En démocratie, le gagnant peut être le perdant

Tous unis contre le Premier Ministre. Tel semble être le mot d'ordre en Slovaquie, où quatre partis de centre-droit sont sur le point de former une coalition gouvernementale afin d'évincer Robert Fico, actuellement en poste et pourtant vainqueur des élections du 12 juin, et de consacrer Iveta Radicova, leader des Chrétiens-Démocrates libéraux (SDKU-DS), comme première femme Premier Ministre de l'histoire du pays.

Un syndrome tchèque?

L'histoire est étrangement similaire au cas de figure tchèque survenu quelques semaines auparavant. Avec 62 des 150 sièges au Parlement, les Sociaux-Démocrates de R. Fico demeurent en effet le premier parti du pays. Mais ses actuels partenaires de coalition, le parti National Slovaque de Jan Slota (extrême-droite – SNS) et le LS-HZDS (Mouvement pour une Slovaquie démocratique), se sont effondrés. Ce qui laisse le champ libre au SDKU-DS, au parti Liberté et Solidarité (SaS) , aux Chrétiens-Démocrates conservateurs (KDH) et au parti hongrois Most-Hid, qui occupent ensemble 79 sièges, pour former une alliance gouvernementale. Une possibilité que R. Fico a déjà accepté, malgré quelques tentatives de négocier un accord pour rester au pouvoir.

Le Premier Ministre aurait trop joué avec le feu, selon les analystes, notamment en flirtant avec le laxisme budgétaire en période de crise (6,8% de déficit public pour une contraction du PIB de 4,7% en 2009). Comme en République Tchèque, les électeurs semblent avoir fait un choix, conscients de devoir poursuivre une politique de rigueur jugée nécessaire. De même, le gouvernement se trouve pénalisé pour avoir activement participé à une radicalisation du discours politique, en particulier sur la question des minorités hongroises. Il n'est d'ailleurs pas le seul à en payer le prix puisqu'en parallèle du parti de J.Slota, le parti de la Coalition Hongroise (SMK), traditionnel représentant des Hongrois de Slovaquie, n'a même pas obtenu assez de voix pour entrer au Parlement. C'est l'outsider Most-Hid, créé en juin 2009 sur un programme appelant à dépasser les clivages communautaires, qui s'est imposé.

«Bonjour la Slovaquie! Le changement est à portée de main!»

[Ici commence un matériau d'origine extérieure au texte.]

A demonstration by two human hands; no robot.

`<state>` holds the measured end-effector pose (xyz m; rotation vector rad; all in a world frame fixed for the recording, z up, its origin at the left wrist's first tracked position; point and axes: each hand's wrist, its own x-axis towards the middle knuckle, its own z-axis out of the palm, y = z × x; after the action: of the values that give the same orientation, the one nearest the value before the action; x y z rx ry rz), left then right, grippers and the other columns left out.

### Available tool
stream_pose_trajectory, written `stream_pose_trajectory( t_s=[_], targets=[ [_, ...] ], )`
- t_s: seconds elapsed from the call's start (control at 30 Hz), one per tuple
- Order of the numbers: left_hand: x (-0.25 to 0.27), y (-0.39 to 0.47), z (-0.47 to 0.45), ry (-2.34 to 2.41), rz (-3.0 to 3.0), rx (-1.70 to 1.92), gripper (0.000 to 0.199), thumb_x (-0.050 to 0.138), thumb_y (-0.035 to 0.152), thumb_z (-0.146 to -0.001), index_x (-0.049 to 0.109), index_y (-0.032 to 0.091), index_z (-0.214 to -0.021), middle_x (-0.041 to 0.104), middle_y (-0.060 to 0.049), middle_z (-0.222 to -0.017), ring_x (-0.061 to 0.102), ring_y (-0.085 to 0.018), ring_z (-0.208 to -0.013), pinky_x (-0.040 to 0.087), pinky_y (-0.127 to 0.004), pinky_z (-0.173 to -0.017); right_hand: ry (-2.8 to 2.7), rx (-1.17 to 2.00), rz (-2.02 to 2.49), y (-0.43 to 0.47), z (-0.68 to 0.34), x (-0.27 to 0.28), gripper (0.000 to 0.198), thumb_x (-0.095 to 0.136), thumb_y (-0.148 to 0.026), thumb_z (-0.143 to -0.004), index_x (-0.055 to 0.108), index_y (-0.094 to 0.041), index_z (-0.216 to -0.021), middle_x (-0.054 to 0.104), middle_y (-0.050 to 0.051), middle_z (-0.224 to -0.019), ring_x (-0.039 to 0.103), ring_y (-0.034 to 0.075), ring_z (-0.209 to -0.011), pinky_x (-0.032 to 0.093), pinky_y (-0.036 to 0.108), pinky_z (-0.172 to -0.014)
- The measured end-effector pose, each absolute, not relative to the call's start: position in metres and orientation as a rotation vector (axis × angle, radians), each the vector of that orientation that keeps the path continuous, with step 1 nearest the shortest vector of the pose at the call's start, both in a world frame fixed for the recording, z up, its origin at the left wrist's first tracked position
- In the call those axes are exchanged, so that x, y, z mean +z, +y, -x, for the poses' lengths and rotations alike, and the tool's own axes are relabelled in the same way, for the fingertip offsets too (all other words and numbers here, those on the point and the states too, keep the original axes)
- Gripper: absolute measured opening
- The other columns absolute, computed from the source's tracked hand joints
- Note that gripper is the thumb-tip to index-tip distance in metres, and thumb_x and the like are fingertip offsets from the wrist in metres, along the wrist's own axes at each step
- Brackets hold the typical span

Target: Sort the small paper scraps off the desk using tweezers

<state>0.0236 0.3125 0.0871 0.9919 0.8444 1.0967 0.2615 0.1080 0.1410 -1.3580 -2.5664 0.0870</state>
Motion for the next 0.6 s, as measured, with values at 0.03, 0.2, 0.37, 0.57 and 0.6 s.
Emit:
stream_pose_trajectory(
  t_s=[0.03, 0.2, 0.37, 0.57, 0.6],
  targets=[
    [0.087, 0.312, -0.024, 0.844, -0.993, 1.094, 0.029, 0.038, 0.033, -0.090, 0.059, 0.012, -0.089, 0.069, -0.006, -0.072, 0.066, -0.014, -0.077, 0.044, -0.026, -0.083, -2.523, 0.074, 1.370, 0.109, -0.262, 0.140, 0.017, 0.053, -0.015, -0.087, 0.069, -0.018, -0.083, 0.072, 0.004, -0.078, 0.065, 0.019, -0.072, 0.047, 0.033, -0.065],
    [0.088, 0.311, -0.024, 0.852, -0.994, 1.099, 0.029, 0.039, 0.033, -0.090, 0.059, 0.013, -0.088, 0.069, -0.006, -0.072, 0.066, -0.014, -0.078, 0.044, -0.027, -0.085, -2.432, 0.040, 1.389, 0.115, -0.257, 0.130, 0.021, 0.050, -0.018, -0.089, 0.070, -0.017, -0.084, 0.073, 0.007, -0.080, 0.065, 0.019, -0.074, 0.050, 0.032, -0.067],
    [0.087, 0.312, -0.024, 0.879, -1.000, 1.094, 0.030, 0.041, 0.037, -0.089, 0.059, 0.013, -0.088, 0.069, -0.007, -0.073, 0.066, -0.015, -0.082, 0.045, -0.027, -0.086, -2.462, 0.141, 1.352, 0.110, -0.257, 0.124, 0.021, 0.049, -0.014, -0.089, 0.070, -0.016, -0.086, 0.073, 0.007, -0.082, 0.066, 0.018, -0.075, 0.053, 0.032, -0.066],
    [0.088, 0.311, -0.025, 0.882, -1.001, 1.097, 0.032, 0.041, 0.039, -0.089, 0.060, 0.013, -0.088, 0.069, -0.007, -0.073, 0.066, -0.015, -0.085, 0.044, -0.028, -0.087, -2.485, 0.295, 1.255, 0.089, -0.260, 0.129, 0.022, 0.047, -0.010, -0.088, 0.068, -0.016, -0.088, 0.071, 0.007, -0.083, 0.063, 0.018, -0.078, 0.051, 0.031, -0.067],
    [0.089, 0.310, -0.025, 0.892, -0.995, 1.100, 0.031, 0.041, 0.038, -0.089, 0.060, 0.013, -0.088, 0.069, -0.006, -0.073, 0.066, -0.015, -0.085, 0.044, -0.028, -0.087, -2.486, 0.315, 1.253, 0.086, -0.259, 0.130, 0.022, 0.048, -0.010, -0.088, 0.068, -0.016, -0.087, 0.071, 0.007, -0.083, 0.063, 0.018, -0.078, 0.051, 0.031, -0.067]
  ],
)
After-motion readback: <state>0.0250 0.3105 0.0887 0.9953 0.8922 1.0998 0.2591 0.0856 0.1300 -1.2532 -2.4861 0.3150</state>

Dimanche 13 juin, Iveta Radicova, professeure de sociologie et candidate malheureuse à l'élection présidentielle de 2009, saluait la victoire de son parti et promettait un changement de ton, sinon de politique. Ses vues sur l'action de son futur gouvernement: discipline fiscale, maîtrise de la dette publique (34,6% du PIB en 2009), création d'emplois et apaisement des relations avec la communauté hongroise et le gouvernement de Budapest. Un programme qui est rendu possible par une forte proximité idéologique entre les quatre partis de centre-droit, qui prônent l'austérité avant tout: ils s'accordent même sur un refus de participer au sauvetage financier de la Grèce, malgré de sévères critiques de leurs partenaires de la zone euro.

Malgré tout, le principal point commun de ces quatre partis semble être l'opposition au Premier Ministre actuel. Ce qui met en doute la viabilité de la coalition sur le long terme. Le KDH a d'ores et déjà annoncé que le «Pacte de Moralité du Vatican», qui condamne, entre autres, l'avortement, devrait faire partie de tout programme commun. Le risque est donc réel de voir l'exécutif slovaque paralysé: ce parti est déjà responsable de la chute d'un gouvernement en 2006 pour des raisons similaires.

Dans l'immédiat, le nouveau gouvernement pourrait se consacrer au réchauffement des relations avec la Hongrie voisine, notamment sur la question de la loi sur la langue ou de la double- citoyenneté, offerte par Viktor Orbán quelques jours avant le scrutin. Il est encore trop tôt pour pronostiquer la fin de la “guerre froide” que se livrent Bratislava et Budapest depuis quelques années, mais l'effondrement des extrémistes ouvre de nouvelles perspectives. Il reste à voir si Viktor Orbán saisira la balle au bond, si elle est lancée.